In celebrating her 29th birthday, Bella, her two best friends and two ex-lovers swill copious amounts of alcohol and engage in intense, swaggering debates. ("Listen! Listen to me!" they all cry.) The men accuse the women of objectification; the women, when not graphically describing male anatomical features, respond by belittling the men's careers (a favor heartily returned to PR-exec Bella by her lawyer-ex, Richard) and positing that women are "genetically" insecure. These darkly humorous skirmishes, provoked by personal animosity and sexual history, are precisely, passionately articulated (with no reference to Mc-Anything), and encompass issues of love, identity, memory, independence, and loss. And throughout all the scathing declamations and corrosive revelations looms the specter (via flashback) of Bella's difficult, demanding father, who lies dying in a nearby hospital.

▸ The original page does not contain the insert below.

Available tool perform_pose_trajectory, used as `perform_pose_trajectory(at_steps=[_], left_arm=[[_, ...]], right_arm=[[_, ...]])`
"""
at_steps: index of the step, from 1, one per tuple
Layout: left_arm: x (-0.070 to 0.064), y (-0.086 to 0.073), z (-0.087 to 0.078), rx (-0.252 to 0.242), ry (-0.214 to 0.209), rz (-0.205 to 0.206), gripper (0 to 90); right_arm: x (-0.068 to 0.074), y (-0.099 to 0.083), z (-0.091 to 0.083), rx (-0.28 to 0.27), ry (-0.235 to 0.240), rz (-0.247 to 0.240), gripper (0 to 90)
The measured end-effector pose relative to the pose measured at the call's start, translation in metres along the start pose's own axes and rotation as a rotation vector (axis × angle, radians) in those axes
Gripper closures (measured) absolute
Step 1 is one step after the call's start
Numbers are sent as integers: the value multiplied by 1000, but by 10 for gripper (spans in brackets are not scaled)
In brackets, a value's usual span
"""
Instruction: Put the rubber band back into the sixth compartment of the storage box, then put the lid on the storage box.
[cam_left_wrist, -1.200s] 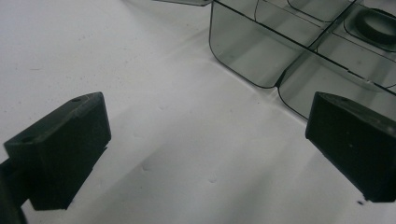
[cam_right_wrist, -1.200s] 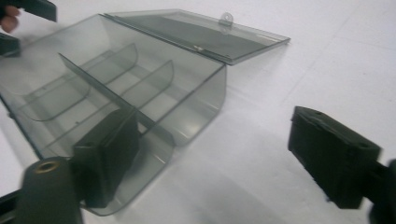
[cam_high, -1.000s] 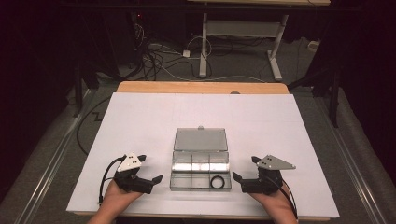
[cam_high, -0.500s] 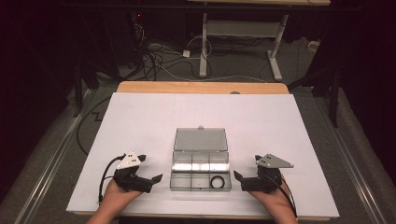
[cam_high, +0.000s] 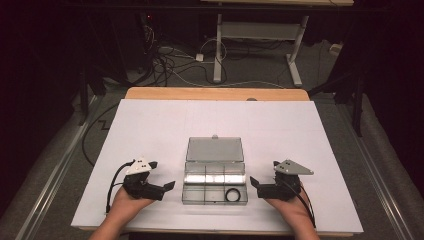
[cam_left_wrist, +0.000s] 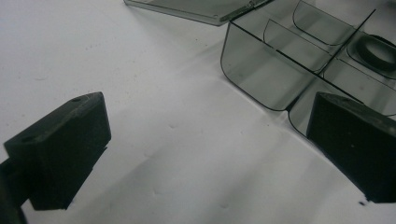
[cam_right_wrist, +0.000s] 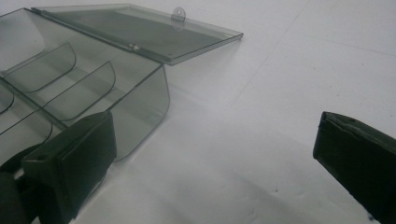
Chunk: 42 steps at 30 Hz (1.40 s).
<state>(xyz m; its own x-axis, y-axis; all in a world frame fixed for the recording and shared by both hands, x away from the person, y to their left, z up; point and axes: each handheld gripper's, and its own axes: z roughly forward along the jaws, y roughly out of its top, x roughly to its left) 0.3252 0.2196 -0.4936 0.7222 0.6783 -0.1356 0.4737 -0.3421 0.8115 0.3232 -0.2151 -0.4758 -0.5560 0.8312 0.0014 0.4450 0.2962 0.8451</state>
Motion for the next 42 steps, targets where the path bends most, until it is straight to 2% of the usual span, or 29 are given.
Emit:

Raine's keenly crafted dialogue displays a deceptive ease, and her direction is lucid and tightly structured. As Bella, Charlotte Randle is sufficiently defensive/self-destructive to justify the fallout she generates—if perhaps cruel to the point where we question why her friends and ex-lovers remain so loyal. The rest of the cast is equally accomplished, with Ruth Everett particularly effective as best friend Emily, a compassionate physician who "actually know[s] what we all look like inside."

Unfortunately, the sum of these impressive parts doesn't always quite add up. For all the father's alleged transgressions, the flashback scenes are surprisingly tame—and far less revealing than Bella's behavior during her fraught birthday revels. One wishes for more substance there, if only to illuminate the ensuing emotional detritus.

By contrast, Bella's eventual acknowledgment, "I am losing someone," is a lovely, heartrending moment, shimmering with the anguish of grief and the concomitant potential for transformation. Is she losing a parent—or the dysfunctional daughter he ostensibly created? Can loss make room for empathy? Generosity? Capacity for love? As John Updike so succinctly put it (in a very different "Rabbit" saga), "The great thing about the dead, they make space." Space for redemption, space for hope: these might prove the real legacy left to Bella—if not by her intractable father, then by the exquisite promise of this remarkable play.